Senior Thesis Prize Winners
- Jessica Lambert '22 (Anthropology)
“Defending Our Freedom: The U.S. Military, Environmental Contamination, and Ongoing Native Land Theft in the Choctaw Nation”
My thesis looked at the impact of the McAlester Army Ammunition Plant (McAAP) in McAlester, Oklahoma on the Choctaw Nation on the environment and public health. I used methods from anthropology, history, environmental studies, geosciences, digital humanities, and other fields to uncover the relationship between the facility and the lived experiences of McAlester residents.
Abstract: Relatively little is known about environmental contamination on American Indian reservations in the United States. Yet the problem is widespread in Indian Country. I used ArcGIS Online to uncover 1,250 Superfund sites – sites with uncontrolled hazardous waste – on or within five miles of 302 Tribal Nations. I then investigated the environmental health of a town on the reservation of my Tribe, the Choctaw Nation, where the U.S. military decommissions old bombs through daily detonations. By testing surface and tap water, and by installing and monitoring air sensors, I evaluated and documented contamination of Choctaw water, land, and air. At the same time, I used anthropological field research and interviews to explore Choctaw experiences of this contamination and its adverse health effects. I argue that these environmental assaults on the Choctaw Nation are an expression of ongoing Native Land theft, aided by the politicization of environmental data and inadequate regulations.
- 2021 Co-Winner William Ughetta '21 (Computer Science)
"The Old Bailey, U.S. Reports, and OCR: Benchmarking AWS, Azure, and GCP on 360,000 Page Images"
One hundred eighty thousand images can be challenging to grasp. Looking at every single image in the Old Bailey for just one second each would take over two days and two hours. If a human worked at this for only eight hours a day, it would take a whole week. Therefore, I created a web-based “explorer” to enable rapid investigation and random access of the whole dataset by allowing humans to search for anomalies using dynamically loaded metrics and to build an intuition for the contents of a dataset without attempting to look at every page.
Abstract: The goal of my thesis was to benchmark three leading Optical Character Recognition (OCR) cloud services from Amazon, Microsoft, and Google on over 360,000 page images of legal documents in the Old Bailey in London (1674-1913) and the U.S. Supreme Court and predecessor courts (1754-1915). Over the course of my project, I ran over a million cloud OCR calls on all three services combined, which was possible through generous funding from Princeton. Error rates were calculated by comparing OCR results for the Old Bailey against human transcriptions created for each page by the Old Bailey Online Project. The Supreme Court records, which do not have human transcriptions, serve only as a relative measure of similarity between services. Ultimately, I found that Amazon’s Textract service had the lowest error rate on the Old Bailey dataset, followed by Google’s Vision, and finally Microsoft’s Cognitive Services OCR. This work also led to the creation of the open-source tigerocr tool, which enables reproducible benchmarking of cloud services by handling their different interfaces and presents a unified file format for results that includes coordinates for each text block, line, and word.

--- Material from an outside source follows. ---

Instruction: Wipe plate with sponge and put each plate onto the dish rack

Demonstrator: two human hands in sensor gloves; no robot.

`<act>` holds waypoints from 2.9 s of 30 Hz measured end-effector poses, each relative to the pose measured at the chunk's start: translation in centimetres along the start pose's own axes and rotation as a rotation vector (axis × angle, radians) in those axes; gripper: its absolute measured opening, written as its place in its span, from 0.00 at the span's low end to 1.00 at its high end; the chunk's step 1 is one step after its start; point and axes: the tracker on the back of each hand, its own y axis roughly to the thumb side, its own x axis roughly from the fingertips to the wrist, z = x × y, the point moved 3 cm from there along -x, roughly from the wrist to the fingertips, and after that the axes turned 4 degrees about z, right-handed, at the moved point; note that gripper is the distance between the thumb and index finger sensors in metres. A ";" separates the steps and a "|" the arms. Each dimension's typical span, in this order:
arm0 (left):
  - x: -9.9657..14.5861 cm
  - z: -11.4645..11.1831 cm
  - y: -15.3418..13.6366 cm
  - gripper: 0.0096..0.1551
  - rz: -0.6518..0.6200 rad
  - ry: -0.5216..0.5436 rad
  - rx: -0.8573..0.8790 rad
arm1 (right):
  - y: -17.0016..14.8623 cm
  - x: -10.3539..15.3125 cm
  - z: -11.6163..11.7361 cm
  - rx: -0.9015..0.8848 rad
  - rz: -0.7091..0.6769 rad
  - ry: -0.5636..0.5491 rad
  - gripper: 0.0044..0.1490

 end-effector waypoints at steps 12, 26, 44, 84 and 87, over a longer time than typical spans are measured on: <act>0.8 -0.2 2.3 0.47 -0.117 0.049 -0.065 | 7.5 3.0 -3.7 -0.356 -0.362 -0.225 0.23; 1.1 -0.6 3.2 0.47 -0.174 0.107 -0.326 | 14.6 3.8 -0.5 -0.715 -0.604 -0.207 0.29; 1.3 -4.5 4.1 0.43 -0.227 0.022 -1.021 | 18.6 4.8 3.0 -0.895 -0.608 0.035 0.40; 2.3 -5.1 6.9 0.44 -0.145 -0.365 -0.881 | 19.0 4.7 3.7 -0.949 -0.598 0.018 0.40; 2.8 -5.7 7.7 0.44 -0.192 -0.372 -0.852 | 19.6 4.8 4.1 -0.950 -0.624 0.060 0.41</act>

- 2020 Winner Alice Xue ‘20 (Computer Science)
“Can a Machine Originate Art? Creating Traditional Chinese Landscape Paintings Using Artificial Intelligence”
The goal of my thesis was to generate traditional Chinese landscape paintings using artificial intelligence. To make the paintings edge-defined and high-quality, I developed a two-stage machine learning model based on a framework known as the Generative Adversarial Network (GAN). The first stage of the GAN generated sketches of the landscape painting, and the second stage painted within those sketches to produce the fake painting. In a survey of 262 people, the paintings generated by my model were mistaken as human art 55% of the time. This research is significant because it introduces a model so “intelligent” that it produces paintings good enough to pass as human-created.
Abstract: The Generative Adversarial Network (GAN) is a machine learning model that has introduced the possibility of artificial intelligence-created art. However, direct generation methods fail to create convincing artworks that are realistic and structurally well-defined. Here we present a GAN variant, CompositionGAN (CGAN), which originates edge-defined, artistically-structured paintings without a dependence on supervised style transfer. CGAN is composed of two stages, edge generation and edge-to-painting translation, and is trained on a new dataset of traditional Chinese landscape paintings never before used for generative research. A 242-person human Visual Turing Test study reveals that CGAN paintings are mistaken as human artwork over 55% of the time, significantly outperforming those of a baseline GAN model. Our work highlights the importance of artistic composition in art generation and takes an exciting step toward computational originality.